[192] Friederike. Der Baron. Die Vorigen.
FRIEDERIKE. Hier, liebe Mutter, ein Hase und zwei Feldhühner! Ich habe die drei Stücke geschossen, der Vetter hat immer gepudelt.
GRÄFIN. Du siehst wild aus, Friederike; wie du durchnäßt bist!
FRIEDERIKE das Wasser vom Hute abschwingend. Der erste glückliche Morgen, den ich seit langer Zeit gehabt habe.
BARON. Sie jagt mich nun schon vier Stunden im Felde herum.
FRIEDERIKE. Es war eine rechte Lust. Gleich nach Tische wollen wir wieder hinaus.[192]

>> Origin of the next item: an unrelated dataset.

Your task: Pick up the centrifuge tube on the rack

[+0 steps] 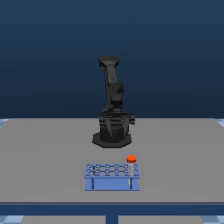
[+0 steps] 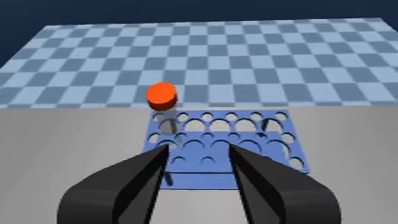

GRÄFIN. Wenn du's so heftig treibst, wirst du es bald überdrüssig werden.
FRIEDERIKE. Geben Sie mir das Zeugnis, liebe Mama! wie oft hab' ich mich aus Paris wieder nach unsern Revieren gesehnt. Die Opern, die Schauspiele, die Gesellschaften, die Gastereien, die Spaziergänge, was ist das alles gegen einen einzigen vergnügten Tag auf der Jagd, unter freiem Himmel, auf unsern Bergen, wo wir eingeboren und eingewohnt sind. – Wir müssen ehester Tage hetzen, Vetter.
BARON. Sie werden noch warten müssen, die Frucht ist noch nicht aus dem Felde.
FRIEDERIKE. Was will das viel schaden? es ist fast von gar keiner Bedeutung. Sobald es ein bißchen auftrocknet, wollen wir hetzen.
GRÄFIN. Geh, zieh dich um! Ich vermute, daß wir zu Tische noch einen Gast haben, der sich nur kurze Zeit bei uns aufhalten kann.
BARON. Wird der Hofrat kommen?
GRÄFIN. Er versprach mir, heute wenigstens auf ein Stündchen einzusprechen. Er geht auf Kommission.
BARON. Es sind einige Unruhen im Lande.
GRÄFIN. Es wird nichts zu bedeuten haben, wenn man sich nur vernünftig gegen die Menschen beträgt und ihnen ihren wahren Vorteil zeigt.
FRIEDERIKE. Unruhen? Wer will Unruhen anfangen?
BARON. Mißvergnügte Bauern, die von ihren Herrschaften gedrückt werden und die leicht Anführer finden.
FRIEDERIKE. Die muß man auf den Kopf schießen. Sie macht Bewegungen mit der Flinte. Sehen Sie, gnädige Mama, wie mir der Magister die Flinte verwahrlost hat! Ich wollte sie doch mitnehmen, und da Sie es nicht erlaubten, wollte ich sie dem Jäger aufzuheben geben. Da bat mich der Graurock so inständig, sie ihm zu lassen: sie sei so leicht, sagt' er, so bequem, er wolle sie so gut halten, er wolle so oft auf die Jagd gehen. Ich ward ihm wirklich gut, weil er so oft auf die Jagd gehen wollte, und nun, sehen Sie, find' ich sie heute in der Gesindestube hinterm Ofen. Wie das aus sieht! sie wird in meinem Leben nicht wieder rein.
BARON. Er hatte die Zeit her mehr zu tun; er arbeitet mit[193] an der allgemeinen Gleichheit, und da hält er wahrscheinlich die Hasen auch mit für seinesgleichen und scheut sich, ihnen was zuleide zu tun.
GRÄFIN. Zieht euch an, Kinder, damit wir nicht zu warten brauchen. Sobald der Hofrat kommt, wollen wir essen. Ab.
FRIEDERIKE ihre Flinte besehend. Ich habe die französische Revolution schon so oft verwünscht, und jetzt tu' ich's doppelt und dreifach. Wie kann mir nun der Schaden ersetzt werden, daß meine Flinte rostig ist?